Le principe est donc l’absence de solidarité financière en matière budgétaire ; ce que les commentateurs anglo-saxons appellent « The no bailout clause ». Le plan de sauvetage du système financier en octobre 2008 a été appelé (en partie à tort) « the Wall Street bailout ».

Mais au deuxième alinéa de l’article 100, le Constituant européen dispose : « Lorsqu'un État membre connaît des difficultés ou une menace sérieuse de graves difficultés, en raison de catastrophes naturelles ou d'événements exceptionnels échappant à son contrôle, le Conseil, statuant à la majorité qualifiée sur proposition de la Commission, peut accorder, sous certaines conditions, une assistance financière communautaire à l'État membre concerné. Le président du Conseil informe le Parlement européen de la décision prise. »

Il n’est pas étonnant qu’une soupape de sécurité existe. Il est nécessaire d’aménager des mesures exceptionnelles pour des époques exceptionnelles.

En même temps, s’il suffit de laisser la situation s’aggraver pour que les autres soient forcés de vous venir en aide, nous achoppons sur le problème du « risque moral » (moral hazard).

Illustration du dilemme par un incroyable moment de télévision la semaine dernière.

Le jour où Barack Obama annonçait son autre plan de sauvetage, en faveur des ménages surendettés dans leur logement déprécié, Rick Santelli, l’un des journalistes les plus prééminents de la chaine financière CNBC prit à témoin les traders de la Bourse de Chicago et le reste des téléspectateurs. « Le gouvernement encourage les mauvais comportements, se mit-il à hurler. […] Ici, c’est l’Amérique ! Combien d’entre vous voulez payer l’emprunt de votre voisin qui a acheté une maison avec une salle de bains de trop et qui n’a pas les moyens de payer ses traites ? Levez la main ! Président Obama, entendez-vous ? Vous savez, Cuba avait de belles maisons et une économie à moitié décente. Ils ont migré de l’individuel vers le collectif. Maintenant, ils roulent en Chevy modèle 1954. »

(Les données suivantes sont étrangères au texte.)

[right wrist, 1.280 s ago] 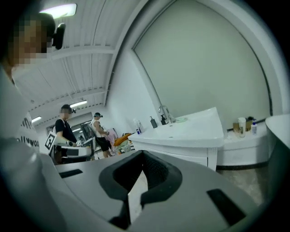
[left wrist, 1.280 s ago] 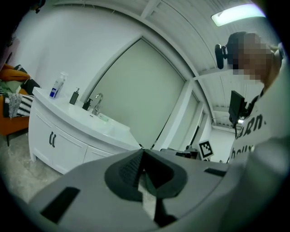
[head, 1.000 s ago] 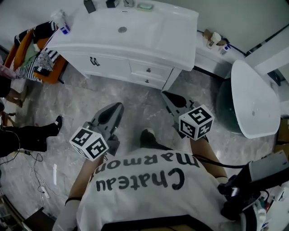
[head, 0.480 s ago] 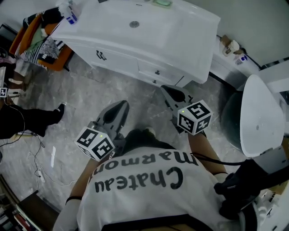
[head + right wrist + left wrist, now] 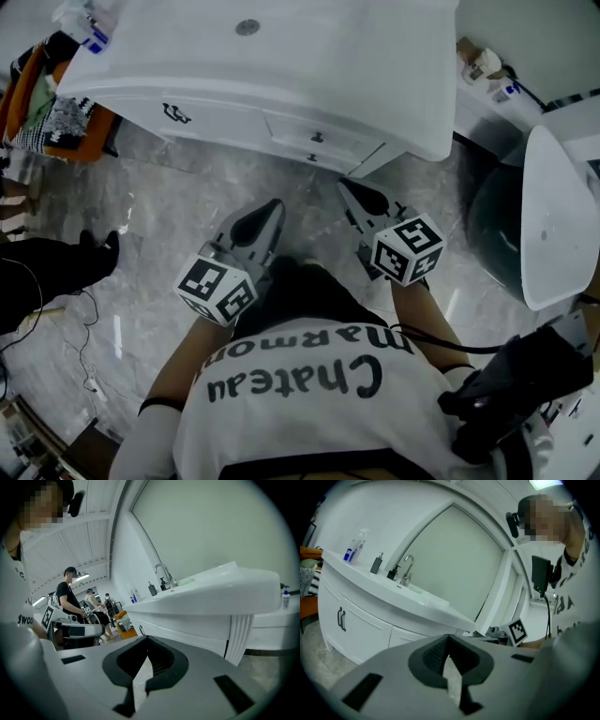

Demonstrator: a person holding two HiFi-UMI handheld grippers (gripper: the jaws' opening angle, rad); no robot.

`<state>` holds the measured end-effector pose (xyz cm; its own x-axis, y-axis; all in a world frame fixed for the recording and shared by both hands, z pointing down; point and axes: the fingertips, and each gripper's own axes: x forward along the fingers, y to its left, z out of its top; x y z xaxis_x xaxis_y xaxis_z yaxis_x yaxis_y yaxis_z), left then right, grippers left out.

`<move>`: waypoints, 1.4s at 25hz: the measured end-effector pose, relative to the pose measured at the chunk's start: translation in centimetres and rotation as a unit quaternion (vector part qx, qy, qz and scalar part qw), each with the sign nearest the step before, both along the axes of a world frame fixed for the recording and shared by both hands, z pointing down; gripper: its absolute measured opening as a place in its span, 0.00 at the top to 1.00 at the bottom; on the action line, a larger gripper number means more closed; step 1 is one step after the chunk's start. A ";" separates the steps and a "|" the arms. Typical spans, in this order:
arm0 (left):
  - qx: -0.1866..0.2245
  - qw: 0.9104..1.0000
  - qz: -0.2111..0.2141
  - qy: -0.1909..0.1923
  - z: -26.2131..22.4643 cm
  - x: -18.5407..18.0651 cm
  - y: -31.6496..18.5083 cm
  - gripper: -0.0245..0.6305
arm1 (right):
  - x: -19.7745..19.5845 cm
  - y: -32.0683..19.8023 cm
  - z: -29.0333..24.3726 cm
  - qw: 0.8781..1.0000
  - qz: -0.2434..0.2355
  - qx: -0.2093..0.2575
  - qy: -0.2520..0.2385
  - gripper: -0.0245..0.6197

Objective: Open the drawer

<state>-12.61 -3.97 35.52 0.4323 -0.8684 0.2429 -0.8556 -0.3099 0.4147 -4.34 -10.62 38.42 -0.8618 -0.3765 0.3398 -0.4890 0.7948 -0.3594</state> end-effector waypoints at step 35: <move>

[http://www.youtube.com/watch?v=bEZB4taSEoA dans des pays où Utube n’est pas banni]

Pour la petite histoire, le journaliste est toujours employé par Wall Street TV. Mais revenons à mes brebis européennes égarées. Les Constituants ont été suffisamment exhaustifs pour inclure aussi une disposition qui permettrait de venir en aide à un pays non-membre de l’Union, si le problème affectait la balance des paiements d’un Etat membre.

Par exemple : si le Royaume-Uni avait été membre de la zone euro et que ses investissements en Islande avaient mis en péril ses banques, ou si l’Autriche avait investi l’équivalent de 2/3 de son PIB en Ukraine avec l’issue que l’on connait.

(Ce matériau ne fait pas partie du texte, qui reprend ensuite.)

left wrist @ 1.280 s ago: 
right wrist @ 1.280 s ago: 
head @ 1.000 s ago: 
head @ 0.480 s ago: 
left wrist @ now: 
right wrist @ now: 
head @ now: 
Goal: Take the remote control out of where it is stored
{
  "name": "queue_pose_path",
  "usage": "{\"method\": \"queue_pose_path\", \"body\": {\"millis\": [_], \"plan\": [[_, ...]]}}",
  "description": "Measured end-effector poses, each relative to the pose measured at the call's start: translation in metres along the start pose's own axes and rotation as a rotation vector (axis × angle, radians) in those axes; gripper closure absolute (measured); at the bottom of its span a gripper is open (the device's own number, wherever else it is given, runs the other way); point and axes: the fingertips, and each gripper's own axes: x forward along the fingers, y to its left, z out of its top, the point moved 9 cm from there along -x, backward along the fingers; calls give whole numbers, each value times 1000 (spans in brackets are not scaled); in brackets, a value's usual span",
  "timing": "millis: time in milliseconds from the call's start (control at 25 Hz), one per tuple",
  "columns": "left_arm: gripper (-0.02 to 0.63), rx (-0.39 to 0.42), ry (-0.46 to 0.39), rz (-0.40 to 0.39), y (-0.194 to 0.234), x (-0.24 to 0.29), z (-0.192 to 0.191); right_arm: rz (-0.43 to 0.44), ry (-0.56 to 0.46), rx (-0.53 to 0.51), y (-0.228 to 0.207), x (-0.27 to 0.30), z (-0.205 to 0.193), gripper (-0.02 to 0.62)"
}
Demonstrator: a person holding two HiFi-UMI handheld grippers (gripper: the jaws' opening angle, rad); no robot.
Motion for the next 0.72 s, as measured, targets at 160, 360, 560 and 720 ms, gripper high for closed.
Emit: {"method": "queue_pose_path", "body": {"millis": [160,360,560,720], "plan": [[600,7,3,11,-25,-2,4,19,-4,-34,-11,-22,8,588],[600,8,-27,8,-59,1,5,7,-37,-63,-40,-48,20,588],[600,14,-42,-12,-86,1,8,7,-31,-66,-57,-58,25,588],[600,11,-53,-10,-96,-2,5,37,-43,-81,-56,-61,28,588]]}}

Alors la situation a-t-elle suffisamment empiré pour actionner le dispositif de l’article 100 ?

Charles Wyplosz pour qui je garde un souvenir enchanté parce que j’ai étudié et appris à aimer la macro-économie sur son manuel, après avoir usé tant d’autres manuels qui ne m’ont laissé aucune trace ni plaisir, déclarait il y a deux jours que pour arriver à surmonter le rejet du risque moral, il faudrait peut-être attendre qu’un Etat européen soit en cessation de paiement, pour que les autres et leurs opinions publiques voyant le désastre acceptent de mettre la main au portefeuille. « De même qu’il a été nécessaire de laisser Lehman Brothers faire faillite avant de secourir les banques restantes, il faudra peut-être attendre qu’un Etat dispendieux soit pris à la gorge et demande l’aide du FMI ».[ii]

N’en déplaise à mon ancien maître, qui regarde les catastrophes depuis son balcon de Genève, un tel événement serait l’astéroïde qui plongerait le système financier dans un « marché oursier dévastateur », comme en 1929 ou au Japon dans les années 90. (Si vous ne vous souvenez plus de ce que cela veut dire, cliquez ici :

Hier le PDG de Morgan Stanley était invité chez Charlie Rose, la meilleure émission de télévision américaine qui bien sûr passe sur PBS entre minuit et une heure du matin. Il parlait de la crise actuelle en termes de « guerre économique », non pas de tous contre tous, mais contre l’incertitude, comme l’inconnu. Il réaffirmait que nous vivons des événements inédits et que si on peut s’inspirer du passé, comme un Général peut planifier des batailles basé sur ses souvenirs de sa scolarité à Saint-Cyr, en fait il doit constamment ajuster sa stratégie pour se battre dans cette guerre-ci.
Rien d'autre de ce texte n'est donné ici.